:: Assignment ::
A word-for-word retyping of the listing is the goal.

:: Available data ::
===============

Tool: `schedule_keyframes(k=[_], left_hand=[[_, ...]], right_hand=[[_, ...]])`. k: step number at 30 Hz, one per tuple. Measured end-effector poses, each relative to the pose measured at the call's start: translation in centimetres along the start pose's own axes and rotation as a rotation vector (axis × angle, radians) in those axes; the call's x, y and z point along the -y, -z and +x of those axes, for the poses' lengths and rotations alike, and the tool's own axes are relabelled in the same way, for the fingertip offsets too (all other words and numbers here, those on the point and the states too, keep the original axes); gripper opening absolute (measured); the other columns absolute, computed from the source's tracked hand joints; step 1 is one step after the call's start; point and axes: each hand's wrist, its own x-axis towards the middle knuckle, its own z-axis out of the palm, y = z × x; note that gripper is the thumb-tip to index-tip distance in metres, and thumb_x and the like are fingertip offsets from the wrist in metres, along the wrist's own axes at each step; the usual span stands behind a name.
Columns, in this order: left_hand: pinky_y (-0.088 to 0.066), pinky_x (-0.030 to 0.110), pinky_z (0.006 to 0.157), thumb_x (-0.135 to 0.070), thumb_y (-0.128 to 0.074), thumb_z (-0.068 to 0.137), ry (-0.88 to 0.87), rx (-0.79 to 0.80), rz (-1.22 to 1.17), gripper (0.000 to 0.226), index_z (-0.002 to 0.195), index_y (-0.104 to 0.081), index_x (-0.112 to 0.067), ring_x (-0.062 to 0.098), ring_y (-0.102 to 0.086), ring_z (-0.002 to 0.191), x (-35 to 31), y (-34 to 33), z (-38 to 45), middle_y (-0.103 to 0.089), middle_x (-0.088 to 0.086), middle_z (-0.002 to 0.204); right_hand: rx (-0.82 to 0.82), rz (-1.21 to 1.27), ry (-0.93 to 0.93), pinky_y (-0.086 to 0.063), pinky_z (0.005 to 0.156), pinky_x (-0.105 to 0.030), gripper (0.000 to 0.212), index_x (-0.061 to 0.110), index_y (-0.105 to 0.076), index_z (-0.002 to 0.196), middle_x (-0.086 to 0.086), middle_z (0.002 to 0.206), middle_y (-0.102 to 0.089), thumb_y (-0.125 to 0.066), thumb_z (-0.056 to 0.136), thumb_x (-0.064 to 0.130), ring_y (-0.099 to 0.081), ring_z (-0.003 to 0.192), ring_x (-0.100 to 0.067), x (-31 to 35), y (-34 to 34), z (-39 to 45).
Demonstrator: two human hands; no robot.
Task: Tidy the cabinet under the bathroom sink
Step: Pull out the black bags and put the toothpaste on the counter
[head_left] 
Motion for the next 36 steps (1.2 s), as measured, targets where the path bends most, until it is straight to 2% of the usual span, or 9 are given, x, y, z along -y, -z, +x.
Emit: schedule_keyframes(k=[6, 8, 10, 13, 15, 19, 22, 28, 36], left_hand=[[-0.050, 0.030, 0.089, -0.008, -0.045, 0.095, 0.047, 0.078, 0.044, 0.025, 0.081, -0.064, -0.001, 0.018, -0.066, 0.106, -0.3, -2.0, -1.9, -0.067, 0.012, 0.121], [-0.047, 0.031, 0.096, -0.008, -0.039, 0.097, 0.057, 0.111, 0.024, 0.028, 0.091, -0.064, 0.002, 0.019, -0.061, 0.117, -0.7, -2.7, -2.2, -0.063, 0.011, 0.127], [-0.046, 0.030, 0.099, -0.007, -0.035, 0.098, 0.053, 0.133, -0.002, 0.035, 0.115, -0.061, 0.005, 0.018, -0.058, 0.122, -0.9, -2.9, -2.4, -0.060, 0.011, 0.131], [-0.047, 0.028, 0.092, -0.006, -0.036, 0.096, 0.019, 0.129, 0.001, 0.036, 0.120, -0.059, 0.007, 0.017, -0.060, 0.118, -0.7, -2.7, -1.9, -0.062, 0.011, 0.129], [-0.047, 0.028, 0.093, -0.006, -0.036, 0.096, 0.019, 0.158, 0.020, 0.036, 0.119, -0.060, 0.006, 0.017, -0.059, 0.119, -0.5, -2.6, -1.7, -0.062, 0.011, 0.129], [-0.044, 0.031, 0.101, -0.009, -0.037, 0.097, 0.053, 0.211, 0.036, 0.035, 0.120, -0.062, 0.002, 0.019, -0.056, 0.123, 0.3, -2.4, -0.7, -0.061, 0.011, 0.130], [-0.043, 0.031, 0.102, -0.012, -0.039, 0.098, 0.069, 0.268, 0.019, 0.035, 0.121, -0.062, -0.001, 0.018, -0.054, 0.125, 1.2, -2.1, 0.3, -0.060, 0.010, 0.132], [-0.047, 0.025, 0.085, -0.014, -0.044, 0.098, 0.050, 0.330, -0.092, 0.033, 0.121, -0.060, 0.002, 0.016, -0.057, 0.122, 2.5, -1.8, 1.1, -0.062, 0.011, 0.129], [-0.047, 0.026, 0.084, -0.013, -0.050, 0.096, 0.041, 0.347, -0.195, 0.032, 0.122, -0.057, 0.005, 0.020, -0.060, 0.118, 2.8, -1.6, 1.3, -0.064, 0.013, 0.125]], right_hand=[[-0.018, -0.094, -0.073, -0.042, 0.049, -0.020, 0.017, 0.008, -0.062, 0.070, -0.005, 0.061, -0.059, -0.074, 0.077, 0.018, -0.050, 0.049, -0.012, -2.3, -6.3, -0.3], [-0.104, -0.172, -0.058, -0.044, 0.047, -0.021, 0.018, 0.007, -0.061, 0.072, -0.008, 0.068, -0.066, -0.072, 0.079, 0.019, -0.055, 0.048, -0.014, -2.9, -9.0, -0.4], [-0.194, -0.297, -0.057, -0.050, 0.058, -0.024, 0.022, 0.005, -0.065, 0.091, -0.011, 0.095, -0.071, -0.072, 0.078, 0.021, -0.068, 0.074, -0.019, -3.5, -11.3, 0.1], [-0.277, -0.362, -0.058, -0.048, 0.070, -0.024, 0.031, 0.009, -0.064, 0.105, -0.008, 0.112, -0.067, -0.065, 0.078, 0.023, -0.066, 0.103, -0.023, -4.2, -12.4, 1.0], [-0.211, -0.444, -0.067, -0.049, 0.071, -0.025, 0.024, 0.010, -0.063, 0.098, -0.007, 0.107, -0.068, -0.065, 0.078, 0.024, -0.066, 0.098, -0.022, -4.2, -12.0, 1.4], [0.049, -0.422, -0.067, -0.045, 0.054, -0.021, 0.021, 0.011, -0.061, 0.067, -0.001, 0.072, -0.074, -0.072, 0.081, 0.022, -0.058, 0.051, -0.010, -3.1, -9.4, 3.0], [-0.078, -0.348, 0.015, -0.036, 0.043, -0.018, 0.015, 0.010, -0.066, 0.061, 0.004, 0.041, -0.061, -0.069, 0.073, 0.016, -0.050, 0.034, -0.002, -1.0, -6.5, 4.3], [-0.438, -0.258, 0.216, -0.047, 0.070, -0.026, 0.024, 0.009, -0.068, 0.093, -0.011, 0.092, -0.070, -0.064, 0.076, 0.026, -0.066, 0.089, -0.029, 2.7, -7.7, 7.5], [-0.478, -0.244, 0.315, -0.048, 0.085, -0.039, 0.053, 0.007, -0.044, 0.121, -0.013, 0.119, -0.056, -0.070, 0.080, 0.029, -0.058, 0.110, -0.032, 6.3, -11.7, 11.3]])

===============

:: Your response ::
Tool: `schedule_keyframes(k=[_], left_hand=[[_, ...]], right_hand=[[_, ...]])`. k: step number at 30 Hz, one per tuple. Measured end-effector poses, each relative to the pose measured at the call's start: translation in centimetres along the start pose's own axes and rotation as a rotation vector (axis × angle, radians) in those axes; the call's x, y and z point along the -y, -z and +x of those axes, for the poses' lengths and rotations alike, and the tool's own axes are relabelled in the same way, for the fingertip offsets too (all other words and numbers here, those on the point and the states too, keep the original axes); gripper opening absolute (measured); the other columns absolute, computed from the source's tracked hand joints; step 1 is one step after the call's start; point and axes: each hand's wrist, its own x-axis towards the middle knuckle, its own z-axis out of the palm, y = z × x; note that gripper is the thumb-tip to index-tip distance in metres, and thumb_x and the like are fingertip offsets from the wrist in metres, along the wrist's own axes at each step; the usual span stands behind a name.
Columns, in this order: left_hand: pinky_y (-0.088 to 0.066), pinky_x (-0.030 to 0.110), pinky_z (0.006 to 0.157), thumb_x (-0.135 to 0.070), thumb_y (-0.128 to 0.074), thumb_z (-0.068 to 0.137), ry (-0.88 to 0.87), rx (-0.79 to 0.80), rz (-1.22 to 1.17), gripper (0.000 to 0.226), index_z (-0.002 to 0.195), index_y (-0.104 to 0.081), index_x (-0.112 to 0.067), ring_x (-0.062 to 0.098), ring_y (-0.102 to 0.086), ring_z (-0.002 to 0.191), x (-35 to 31), y (-34 to 33), z (-38 to 45), middle_y (-0.103 to 0.089), middle_x (-0.088 to 0.086), middle_z (-0.002 to 0.204); right_hand: rx (-0.82 to 0.82), rz (-1.21 to 1.27), ry (-0.93 to 0.93), pinky_y (-0.086 to 0.063), pinky_z (0.005 to 0.156), pinky_x (-0.105 to 0.030), gripper (0.000 to 0.212), index_x (-0.061 to 0.110), index_y (-0.105 to 0.076), index_z (-0.002 to 0.196), middle_x (-0.086 to 0.086), middle_z (0.002 to 0.206), middle_y (-0.102 to 0.089), thumb_y (-0.125 to 0.066), thumb_z (-0.056 to 0.136), thumb_x (-0.064 to 0.130), ring_y (-0.099 to 0.081), ring_z (-0.003 to 0.192), ring_x (-0.100 to 0.067), x (-31 to 35), y (-34 to 34), z (-39 to 45).
Demonstrator: two human hands; no robot.
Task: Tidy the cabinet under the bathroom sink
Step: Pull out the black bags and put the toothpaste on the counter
[head_left] 
Motion for the next 36 steps (1.2 s), as measured, targets where the path bends most, until it is straight to 2% of the usual span, or 9 are given, x, y, z along -y, -z, +x.
Emit: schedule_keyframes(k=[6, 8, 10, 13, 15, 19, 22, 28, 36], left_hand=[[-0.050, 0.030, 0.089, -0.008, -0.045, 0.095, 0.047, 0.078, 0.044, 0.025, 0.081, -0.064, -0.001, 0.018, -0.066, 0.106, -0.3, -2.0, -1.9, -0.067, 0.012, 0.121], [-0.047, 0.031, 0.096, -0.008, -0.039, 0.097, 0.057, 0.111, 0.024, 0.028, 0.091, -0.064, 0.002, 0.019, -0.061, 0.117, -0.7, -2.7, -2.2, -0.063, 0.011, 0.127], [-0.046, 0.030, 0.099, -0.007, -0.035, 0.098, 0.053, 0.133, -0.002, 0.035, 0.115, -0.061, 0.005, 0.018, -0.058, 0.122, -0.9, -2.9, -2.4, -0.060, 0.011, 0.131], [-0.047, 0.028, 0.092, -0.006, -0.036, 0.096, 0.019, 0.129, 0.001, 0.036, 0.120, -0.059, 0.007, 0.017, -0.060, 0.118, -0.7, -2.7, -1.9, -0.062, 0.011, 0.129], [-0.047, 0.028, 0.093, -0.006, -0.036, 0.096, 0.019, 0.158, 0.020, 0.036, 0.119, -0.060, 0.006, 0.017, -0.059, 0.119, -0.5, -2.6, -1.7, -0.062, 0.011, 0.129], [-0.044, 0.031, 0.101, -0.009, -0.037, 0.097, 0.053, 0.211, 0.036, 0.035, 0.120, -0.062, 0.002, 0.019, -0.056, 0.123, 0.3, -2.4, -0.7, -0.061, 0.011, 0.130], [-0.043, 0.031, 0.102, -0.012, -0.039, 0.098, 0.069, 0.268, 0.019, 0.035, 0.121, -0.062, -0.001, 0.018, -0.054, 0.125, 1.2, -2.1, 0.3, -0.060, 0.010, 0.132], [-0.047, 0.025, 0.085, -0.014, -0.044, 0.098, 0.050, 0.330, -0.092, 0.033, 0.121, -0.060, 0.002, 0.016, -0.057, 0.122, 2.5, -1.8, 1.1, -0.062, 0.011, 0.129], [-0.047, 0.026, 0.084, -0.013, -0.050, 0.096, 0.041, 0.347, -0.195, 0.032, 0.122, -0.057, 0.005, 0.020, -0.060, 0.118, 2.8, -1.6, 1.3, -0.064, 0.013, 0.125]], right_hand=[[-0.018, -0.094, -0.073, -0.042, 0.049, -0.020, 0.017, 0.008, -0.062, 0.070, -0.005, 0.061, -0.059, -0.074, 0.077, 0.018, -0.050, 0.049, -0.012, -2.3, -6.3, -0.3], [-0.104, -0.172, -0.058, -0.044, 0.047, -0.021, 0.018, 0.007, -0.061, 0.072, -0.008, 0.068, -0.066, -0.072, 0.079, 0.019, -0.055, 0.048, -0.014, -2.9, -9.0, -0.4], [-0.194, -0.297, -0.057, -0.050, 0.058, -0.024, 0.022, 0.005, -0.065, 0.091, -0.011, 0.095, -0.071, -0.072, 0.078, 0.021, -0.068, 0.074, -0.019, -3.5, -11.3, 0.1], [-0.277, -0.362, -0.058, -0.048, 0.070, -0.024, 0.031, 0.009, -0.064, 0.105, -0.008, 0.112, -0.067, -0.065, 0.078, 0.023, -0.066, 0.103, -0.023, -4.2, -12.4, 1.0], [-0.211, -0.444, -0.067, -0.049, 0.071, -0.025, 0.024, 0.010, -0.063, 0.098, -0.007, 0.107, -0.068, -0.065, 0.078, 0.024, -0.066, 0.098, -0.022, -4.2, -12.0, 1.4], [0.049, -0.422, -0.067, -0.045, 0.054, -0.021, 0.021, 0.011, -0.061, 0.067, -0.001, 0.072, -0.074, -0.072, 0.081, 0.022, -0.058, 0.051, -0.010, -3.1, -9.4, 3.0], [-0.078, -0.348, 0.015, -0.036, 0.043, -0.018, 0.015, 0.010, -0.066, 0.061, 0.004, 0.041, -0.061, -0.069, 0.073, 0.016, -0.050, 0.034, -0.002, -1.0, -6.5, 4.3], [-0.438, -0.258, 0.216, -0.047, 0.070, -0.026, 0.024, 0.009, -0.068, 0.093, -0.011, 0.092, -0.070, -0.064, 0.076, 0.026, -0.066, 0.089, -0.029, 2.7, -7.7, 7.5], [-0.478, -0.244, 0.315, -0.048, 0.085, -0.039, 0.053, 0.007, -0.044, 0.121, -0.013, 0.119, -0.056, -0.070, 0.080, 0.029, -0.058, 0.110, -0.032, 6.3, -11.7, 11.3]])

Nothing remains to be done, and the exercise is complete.